--- ACTIVITY ---
After reading each line of the entries, give the number of lines that contain "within" and nothing else.

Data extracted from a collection
=== Begin Enclosure ===

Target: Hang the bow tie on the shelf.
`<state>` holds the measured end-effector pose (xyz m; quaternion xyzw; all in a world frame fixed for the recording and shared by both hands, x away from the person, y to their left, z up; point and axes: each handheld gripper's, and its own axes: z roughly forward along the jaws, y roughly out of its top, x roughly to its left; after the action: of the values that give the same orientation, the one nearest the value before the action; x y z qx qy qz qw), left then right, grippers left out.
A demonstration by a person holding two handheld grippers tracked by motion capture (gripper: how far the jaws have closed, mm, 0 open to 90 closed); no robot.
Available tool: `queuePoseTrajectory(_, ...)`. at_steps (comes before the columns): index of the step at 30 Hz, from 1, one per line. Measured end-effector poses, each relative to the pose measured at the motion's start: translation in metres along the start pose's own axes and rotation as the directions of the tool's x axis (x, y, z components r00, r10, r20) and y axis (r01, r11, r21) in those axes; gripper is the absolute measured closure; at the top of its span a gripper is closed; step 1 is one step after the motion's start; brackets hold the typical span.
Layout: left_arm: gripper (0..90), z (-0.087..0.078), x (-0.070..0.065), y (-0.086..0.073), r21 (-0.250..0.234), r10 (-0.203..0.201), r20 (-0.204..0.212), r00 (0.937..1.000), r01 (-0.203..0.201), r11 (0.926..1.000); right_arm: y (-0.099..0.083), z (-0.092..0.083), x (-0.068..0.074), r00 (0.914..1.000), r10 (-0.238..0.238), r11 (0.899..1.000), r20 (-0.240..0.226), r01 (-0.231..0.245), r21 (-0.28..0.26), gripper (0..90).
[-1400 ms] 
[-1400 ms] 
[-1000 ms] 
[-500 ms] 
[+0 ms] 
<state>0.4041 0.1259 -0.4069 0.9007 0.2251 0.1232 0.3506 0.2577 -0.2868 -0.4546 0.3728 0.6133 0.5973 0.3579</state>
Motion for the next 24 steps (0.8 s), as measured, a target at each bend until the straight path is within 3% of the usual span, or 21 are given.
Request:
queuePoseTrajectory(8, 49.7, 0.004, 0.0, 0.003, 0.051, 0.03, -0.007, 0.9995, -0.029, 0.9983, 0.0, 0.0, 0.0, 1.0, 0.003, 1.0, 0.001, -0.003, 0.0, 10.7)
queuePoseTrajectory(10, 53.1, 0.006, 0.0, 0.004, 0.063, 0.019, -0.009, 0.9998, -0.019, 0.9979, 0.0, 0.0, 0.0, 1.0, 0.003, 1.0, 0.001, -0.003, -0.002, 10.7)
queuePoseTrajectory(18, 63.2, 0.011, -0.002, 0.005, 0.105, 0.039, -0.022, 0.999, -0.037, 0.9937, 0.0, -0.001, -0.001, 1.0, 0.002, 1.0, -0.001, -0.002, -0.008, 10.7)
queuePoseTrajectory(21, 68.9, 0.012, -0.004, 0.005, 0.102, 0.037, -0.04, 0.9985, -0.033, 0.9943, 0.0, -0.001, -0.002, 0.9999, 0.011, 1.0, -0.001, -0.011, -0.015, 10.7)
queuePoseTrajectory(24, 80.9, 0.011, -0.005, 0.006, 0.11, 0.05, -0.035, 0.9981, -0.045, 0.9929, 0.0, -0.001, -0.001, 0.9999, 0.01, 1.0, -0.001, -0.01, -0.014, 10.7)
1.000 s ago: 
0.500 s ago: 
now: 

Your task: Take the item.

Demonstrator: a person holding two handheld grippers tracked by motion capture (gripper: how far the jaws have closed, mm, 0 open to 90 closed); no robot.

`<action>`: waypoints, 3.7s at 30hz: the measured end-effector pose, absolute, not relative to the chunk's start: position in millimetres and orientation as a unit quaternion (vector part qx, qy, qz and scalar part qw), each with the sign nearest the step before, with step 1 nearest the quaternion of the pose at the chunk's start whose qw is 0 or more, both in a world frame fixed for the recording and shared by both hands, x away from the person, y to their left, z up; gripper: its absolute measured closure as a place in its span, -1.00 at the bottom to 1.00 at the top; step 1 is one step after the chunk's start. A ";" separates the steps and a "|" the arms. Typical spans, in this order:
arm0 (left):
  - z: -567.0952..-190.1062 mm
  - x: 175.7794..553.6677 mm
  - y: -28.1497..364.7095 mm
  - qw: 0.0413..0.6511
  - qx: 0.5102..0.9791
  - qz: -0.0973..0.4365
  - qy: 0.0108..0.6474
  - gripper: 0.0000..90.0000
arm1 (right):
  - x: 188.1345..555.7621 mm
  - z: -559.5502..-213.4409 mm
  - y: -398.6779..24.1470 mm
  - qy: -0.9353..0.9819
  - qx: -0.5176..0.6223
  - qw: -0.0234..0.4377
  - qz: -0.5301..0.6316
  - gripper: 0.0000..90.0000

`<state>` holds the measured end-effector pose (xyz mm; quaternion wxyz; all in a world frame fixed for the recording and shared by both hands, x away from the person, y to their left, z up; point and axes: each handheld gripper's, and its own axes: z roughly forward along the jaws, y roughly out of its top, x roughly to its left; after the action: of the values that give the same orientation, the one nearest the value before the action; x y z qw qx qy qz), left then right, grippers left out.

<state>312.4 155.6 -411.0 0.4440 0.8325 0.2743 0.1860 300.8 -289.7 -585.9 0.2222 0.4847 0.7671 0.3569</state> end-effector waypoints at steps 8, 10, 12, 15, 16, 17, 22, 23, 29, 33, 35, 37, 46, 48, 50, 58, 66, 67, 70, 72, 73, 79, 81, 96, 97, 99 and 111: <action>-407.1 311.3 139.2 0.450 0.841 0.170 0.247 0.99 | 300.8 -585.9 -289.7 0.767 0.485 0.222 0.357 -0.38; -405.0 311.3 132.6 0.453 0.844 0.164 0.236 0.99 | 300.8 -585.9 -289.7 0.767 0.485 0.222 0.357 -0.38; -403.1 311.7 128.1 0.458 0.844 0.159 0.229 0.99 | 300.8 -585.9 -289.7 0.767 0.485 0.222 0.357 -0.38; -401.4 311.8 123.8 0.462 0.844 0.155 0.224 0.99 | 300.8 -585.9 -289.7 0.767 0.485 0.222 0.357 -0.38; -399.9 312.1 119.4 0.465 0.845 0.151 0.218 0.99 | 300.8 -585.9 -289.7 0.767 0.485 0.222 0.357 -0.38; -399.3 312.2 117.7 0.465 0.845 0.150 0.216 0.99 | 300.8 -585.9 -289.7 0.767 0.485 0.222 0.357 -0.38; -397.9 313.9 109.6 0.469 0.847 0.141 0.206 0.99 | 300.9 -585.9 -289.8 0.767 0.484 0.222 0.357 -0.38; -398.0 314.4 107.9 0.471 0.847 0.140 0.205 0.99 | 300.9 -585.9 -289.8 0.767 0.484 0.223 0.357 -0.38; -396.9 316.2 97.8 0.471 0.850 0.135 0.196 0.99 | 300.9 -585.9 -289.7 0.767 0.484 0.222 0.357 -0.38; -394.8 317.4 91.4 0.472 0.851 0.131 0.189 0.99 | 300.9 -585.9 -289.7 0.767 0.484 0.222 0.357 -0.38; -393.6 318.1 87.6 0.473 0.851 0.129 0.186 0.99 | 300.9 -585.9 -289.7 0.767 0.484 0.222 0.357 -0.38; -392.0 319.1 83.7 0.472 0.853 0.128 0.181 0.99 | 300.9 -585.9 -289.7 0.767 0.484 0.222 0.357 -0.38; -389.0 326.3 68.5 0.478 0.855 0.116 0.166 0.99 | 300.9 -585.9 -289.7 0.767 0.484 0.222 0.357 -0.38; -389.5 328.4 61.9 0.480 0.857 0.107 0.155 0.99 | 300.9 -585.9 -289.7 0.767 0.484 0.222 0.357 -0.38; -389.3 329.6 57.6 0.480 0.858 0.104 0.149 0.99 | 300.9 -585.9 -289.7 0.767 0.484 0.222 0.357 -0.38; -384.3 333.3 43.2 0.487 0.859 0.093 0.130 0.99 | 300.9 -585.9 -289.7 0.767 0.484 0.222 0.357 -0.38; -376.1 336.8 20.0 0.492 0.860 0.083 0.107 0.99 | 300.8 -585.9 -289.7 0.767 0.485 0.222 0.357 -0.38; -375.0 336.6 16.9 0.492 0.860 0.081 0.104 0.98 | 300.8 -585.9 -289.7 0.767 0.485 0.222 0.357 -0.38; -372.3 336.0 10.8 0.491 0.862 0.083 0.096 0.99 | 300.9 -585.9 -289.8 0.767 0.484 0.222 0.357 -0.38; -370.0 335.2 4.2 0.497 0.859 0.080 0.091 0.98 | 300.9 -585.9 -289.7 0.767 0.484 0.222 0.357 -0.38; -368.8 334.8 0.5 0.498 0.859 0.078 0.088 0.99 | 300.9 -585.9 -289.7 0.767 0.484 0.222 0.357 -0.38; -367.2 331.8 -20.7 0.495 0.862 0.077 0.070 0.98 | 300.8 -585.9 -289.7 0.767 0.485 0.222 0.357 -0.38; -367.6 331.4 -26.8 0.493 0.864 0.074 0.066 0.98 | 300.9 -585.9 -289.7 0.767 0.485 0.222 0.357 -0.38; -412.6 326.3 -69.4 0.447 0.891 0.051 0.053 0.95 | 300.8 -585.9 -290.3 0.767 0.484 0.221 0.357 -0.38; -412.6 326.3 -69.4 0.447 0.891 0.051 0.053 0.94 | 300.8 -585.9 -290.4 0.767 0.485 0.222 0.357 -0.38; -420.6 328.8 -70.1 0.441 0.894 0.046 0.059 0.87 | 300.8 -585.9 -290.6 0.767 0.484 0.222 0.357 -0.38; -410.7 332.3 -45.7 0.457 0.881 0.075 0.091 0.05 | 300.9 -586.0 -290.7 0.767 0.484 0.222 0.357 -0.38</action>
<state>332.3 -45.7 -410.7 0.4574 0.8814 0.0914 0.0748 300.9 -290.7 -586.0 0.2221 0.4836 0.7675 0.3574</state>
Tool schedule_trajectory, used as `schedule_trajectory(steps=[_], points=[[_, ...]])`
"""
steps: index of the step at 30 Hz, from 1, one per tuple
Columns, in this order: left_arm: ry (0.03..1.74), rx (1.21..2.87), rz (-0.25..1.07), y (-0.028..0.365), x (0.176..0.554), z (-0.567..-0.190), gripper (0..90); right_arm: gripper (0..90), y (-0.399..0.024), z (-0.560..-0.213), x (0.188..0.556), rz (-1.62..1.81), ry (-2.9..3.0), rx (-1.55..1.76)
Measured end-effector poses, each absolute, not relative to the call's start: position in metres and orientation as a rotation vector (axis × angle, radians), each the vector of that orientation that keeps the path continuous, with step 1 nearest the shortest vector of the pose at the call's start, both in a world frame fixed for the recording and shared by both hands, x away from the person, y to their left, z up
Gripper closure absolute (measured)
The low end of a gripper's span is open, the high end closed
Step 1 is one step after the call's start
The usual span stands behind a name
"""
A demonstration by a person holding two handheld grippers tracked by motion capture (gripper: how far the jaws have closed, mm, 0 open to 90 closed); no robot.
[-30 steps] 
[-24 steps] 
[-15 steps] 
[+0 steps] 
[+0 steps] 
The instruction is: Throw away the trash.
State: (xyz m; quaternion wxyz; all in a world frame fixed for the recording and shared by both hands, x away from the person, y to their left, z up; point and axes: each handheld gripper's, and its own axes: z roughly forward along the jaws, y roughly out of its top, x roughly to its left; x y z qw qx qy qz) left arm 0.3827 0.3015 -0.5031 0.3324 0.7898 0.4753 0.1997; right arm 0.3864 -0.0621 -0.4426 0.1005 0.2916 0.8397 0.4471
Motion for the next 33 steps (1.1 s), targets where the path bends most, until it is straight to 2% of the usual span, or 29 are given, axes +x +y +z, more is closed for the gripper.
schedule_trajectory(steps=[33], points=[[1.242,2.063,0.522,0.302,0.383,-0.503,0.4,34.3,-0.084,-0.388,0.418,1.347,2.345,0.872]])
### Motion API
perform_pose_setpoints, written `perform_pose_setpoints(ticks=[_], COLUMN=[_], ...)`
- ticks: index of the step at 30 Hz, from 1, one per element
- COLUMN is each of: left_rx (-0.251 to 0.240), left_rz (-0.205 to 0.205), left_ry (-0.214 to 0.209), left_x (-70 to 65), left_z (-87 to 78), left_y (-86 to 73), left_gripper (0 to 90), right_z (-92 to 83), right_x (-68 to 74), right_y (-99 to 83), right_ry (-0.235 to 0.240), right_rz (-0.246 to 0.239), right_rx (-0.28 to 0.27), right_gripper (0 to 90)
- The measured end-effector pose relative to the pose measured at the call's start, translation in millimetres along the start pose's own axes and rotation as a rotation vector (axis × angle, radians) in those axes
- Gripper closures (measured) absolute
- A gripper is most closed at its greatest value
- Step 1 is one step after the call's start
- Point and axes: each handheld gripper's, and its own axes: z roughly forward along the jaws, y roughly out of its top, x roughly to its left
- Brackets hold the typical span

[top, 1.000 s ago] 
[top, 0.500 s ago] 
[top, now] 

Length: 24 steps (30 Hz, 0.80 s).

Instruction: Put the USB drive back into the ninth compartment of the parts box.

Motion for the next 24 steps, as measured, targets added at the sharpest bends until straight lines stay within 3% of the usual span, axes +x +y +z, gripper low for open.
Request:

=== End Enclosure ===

--- RESPONSE ---
2